Task objective:
Somewhere below, one line contains "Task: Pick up" and a later line contains "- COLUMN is". Output those two lines and everything between them exactly, and nothing else.
§
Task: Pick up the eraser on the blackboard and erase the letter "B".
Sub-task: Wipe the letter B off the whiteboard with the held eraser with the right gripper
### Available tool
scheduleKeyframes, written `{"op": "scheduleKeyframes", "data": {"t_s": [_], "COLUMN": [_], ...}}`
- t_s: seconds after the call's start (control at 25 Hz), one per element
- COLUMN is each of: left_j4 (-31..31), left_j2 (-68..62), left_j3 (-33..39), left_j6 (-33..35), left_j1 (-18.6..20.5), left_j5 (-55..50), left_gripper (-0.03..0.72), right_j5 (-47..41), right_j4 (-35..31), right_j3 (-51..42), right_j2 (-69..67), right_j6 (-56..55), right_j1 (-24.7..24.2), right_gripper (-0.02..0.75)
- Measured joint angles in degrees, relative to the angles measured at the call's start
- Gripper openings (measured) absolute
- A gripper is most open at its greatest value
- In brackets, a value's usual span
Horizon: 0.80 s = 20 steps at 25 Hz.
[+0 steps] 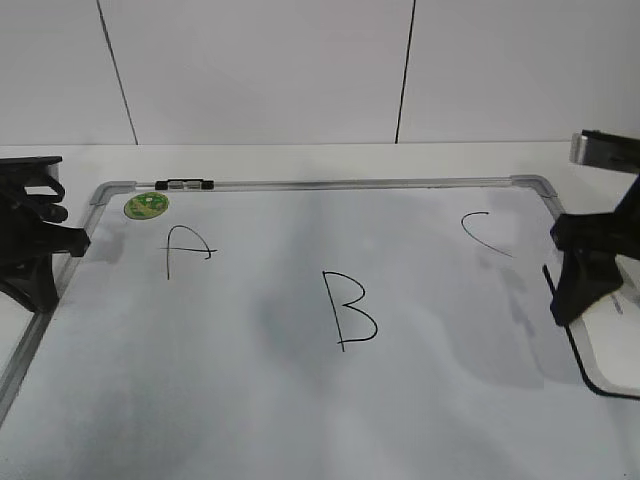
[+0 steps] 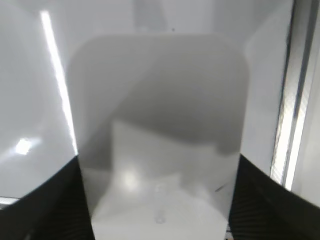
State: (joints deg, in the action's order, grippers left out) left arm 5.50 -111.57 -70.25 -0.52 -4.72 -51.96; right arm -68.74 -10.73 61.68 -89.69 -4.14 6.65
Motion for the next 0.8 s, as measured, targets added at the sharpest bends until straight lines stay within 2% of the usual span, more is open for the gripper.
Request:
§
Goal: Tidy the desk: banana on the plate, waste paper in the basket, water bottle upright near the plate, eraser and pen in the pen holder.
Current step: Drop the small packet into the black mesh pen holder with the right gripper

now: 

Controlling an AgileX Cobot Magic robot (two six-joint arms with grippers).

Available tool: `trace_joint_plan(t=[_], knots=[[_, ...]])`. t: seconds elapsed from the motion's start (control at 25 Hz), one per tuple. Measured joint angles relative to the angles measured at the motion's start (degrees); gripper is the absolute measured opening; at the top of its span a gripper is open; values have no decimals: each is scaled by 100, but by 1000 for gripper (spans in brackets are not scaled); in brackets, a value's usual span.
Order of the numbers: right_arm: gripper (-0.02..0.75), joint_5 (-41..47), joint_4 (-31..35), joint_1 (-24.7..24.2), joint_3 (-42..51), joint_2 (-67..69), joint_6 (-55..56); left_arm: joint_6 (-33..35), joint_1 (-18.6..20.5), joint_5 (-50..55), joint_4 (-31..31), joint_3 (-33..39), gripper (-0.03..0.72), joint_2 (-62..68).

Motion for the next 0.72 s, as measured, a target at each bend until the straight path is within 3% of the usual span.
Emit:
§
Output of the task:
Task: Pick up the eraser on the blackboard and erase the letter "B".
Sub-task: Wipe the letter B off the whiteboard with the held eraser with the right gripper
### Available tool
scheduleKeyframes, written `{"op": "scheduleKeyframes", "data": {"t_s": [_], "COLUMN": [_], ...}}`
- t_s: seconds after the call's start (control at 25 Hz), one per element
- COLUMN is each of: left_j4 (-31..31), left_j2 (-68..62), left_j3 (-33..39), left_j6 (-33..35), left_j1 (-18.6..20.5), left_j5 (-55..50), left_gripper (-0.03..0.72), right_j5 (-47..41), right_j4 (-35..31), right_j3 (-51..42), right_j2 (-69..67), right_j6 (-56..55), right_j1 (-24.7..24.2), right_gripper (-0.02..0.75)

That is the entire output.